The drama of domestic life is, for the most part, predictable. There are people playing roles for which they are more or less suited; there is a delimited setting; there are predefined relationships; there are well-worn actions. We could call this a script. Laura Marling calls it “patterns in repeat.”
Marling—who started her career so young that she once was barred from entering her own gig—for years closely guarded her privacy and personal life, making herself something of an intentional mystery. Her seventh record—Song for Our Daughter, released in the spring of 2020—marked a shift. It shrank from the big sonic landscapes of the previous three albums—the dark percussiveness of Once I Was an Eagle; the angry haze of Short Movie; the sexy, ragged blues of Semper Femina—and peeled back some of that early guardedness. Patterns in Repeat is even more intimate. There are swelling strings, yes, but no percussion at all, and Marling’s voice never reaches its fullest tones. The songs are marked by a homey quietness, and by what sounds like Marling’s insistence that there is beauty, as well as wisdom and joy, to be found within it.

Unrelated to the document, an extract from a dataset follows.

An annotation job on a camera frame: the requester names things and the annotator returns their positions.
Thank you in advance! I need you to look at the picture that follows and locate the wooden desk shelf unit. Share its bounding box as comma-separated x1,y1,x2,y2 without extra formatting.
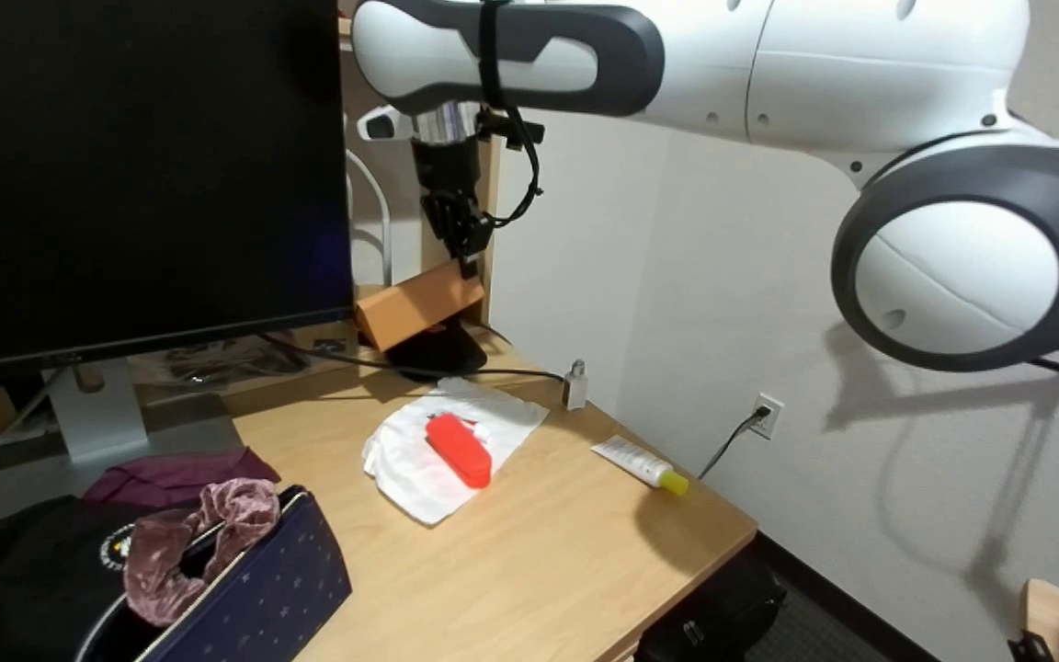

The record comes on the heels of the birth of her daughter. Indeed, at first glance, Patterns seems to be all about motherhood, with titles like “Child of Mine,” “No One’s Gonna Love You Like I Can,” and “Lullaby.” The first of those songs opens the album with the sounds of domestic chatter: a man and a woman talking, a baby cooing. The choice is structural, though, not thematic: Marling made the record in her home studio, while her daughter was still an infant, and the deceptive simplicity of the domestic stretches around the songs like a frame. It is their container; it is the place from which they start and the place to which they return.
Sometimes, Marling sounds hemmed in by that container; in a few songs (“Lullaby” and “Your Girl” especially), her voice strains toward an impossible quietness. But more often—as in “Patterns in Repeat” and the plaintive “Looking Back,” written five decades ago by Marling’s father—she seems at ease with, and even emboldened by, these new constraints.